BEGIN SOURCE DATA

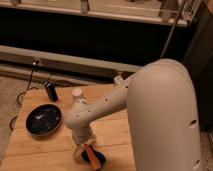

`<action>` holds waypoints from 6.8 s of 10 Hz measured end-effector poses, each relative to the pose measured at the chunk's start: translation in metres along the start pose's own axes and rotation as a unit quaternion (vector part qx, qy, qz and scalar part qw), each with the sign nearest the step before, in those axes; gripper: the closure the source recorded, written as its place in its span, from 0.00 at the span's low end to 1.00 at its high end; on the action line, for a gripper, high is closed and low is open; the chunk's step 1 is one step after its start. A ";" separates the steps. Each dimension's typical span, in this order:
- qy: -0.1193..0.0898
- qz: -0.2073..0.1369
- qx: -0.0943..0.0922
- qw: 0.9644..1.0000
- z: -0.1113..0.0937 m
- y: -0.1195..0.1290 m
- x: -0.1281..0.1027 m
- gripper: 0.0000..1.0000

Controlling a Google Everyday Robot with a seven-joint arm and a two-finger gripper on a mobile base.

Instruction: Drag the pepper across the table

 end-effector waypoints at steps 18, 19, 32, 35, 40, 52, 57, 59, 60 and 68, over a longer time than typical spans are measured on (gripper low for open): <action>0.050 0.026 0.033 0.998 0.014 -0.030 -0.006 0.90; 0.059 0.027 0.025 0.998 0.021 -0.032 -0.006 0.79; -0.006 0.097 0.132 0.986 -0.017 -0.086 -0.023 0.20; -0.006 0.172 0.117 0.978 -0.021 -0.093 0.001 0.20; -0.006 0.047 0.028 0.998 -0.039 0.009 -0.008 0.20; 0.144 -0.058 -0.039 0.987 -0.012 0.073 0.049 0.20; 0.172 -0.063 -0.052 0.982 0.006 0.096 0.055 0.24; 0.176 -0.057 -0.051 0.981 0.010 0.096 0.057 0.43; 0.177 -0.051 -0.047 0.982 0.012 0.093 0.057 0.53; 0.192 -0.033 -0.004 0.981 0.022 0.071 0.051 0.59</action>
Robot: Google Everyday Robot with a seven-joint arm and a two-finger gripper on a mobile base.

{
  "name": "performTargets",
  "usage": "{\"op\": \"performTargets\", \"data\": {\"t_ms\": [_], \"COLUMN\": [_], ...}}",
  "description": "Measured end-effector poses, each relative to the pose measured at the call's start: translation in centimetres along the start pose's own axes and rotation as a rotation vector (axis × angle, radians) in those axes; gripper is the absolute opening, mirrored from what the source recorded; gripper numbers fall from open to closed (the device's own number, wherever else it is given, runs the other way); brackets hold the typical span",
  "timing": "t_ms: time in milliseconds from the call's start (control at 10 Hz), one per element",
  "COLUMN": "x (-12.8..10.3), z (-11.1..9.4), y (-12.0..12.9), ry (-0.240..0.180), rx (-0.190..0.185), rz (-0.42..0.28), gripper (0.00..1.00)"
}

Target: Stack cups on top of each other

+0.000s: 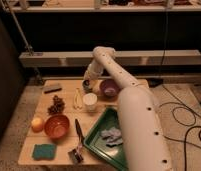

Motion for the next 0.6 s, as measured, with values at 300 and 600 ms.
{"op": "performTargets", "data": {"t_ms": [300, 600], "x": [0.07, 0.09], "z": [0.0, -0.02], "y": [0.04, 0.03], "ry": [0.001, 0.001], "rx": [0.0, 0.0], "rz": [0.0, 0.0], "gripper": [0.13, 0.32]}}
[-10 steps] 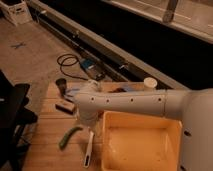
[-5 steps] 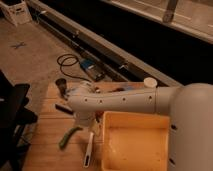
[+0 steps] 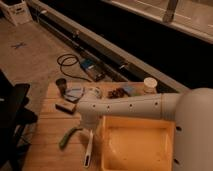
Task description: Wipe table surface with brush
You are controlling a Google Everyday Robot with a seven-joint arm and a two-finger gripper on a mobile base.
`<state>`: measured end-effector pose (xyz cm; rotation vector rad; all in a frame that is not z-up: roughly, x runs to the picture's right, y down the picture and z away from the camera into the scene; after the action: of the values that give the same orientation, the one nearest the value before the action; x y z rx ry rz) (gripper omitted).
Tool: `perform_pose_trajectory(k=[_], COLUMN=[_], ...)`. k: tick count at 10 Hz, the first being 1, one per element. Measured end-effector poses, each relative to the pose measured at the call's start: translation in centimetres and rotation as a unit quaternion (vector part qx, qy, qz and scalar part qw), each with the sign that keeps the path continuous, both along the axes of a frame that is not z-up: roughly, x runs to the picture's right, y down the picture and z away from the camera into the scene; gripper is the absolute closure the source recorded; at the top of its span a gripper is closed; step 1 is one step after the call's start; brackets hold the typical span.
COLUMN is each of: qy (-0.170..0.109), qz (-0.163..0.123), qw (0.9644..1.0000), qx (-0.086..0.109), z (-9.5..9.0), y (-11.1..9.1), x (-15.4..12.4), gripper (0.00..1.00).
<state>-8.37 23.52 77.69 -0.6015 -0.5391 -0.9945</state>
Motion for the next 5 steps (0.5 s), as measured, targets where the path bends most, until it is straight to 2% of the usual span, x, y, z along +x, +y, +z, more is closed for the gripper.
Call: perform_pose_trajectory(k=[3,5], qy=[-0.004,-0.014], qz=[0.019,0.024], qw=[0.9998,0.9996], qx=[0.001,-0.007], z=[1.2,2.1], y=[0.9,1.8], x=[0.3,0.1], gripper=[0.20,0.20])
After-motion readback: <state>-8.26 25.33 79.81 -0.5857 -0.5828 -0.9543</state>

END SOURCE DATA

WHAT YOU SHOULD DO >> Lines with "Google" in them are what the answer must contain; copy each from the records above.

WORKED SOLUTION >>
Controlling a Google Everyday Robot with a seven-joint arm and a two-finger gripper on a mobile base.
Robot: Google Everyday Robot with a seven-joint arm and a two-finger gripper on a mobile base.
You are controlling a Google Everyday Robot with a seven-joint arm and a two-finger gripper on a mobile base.

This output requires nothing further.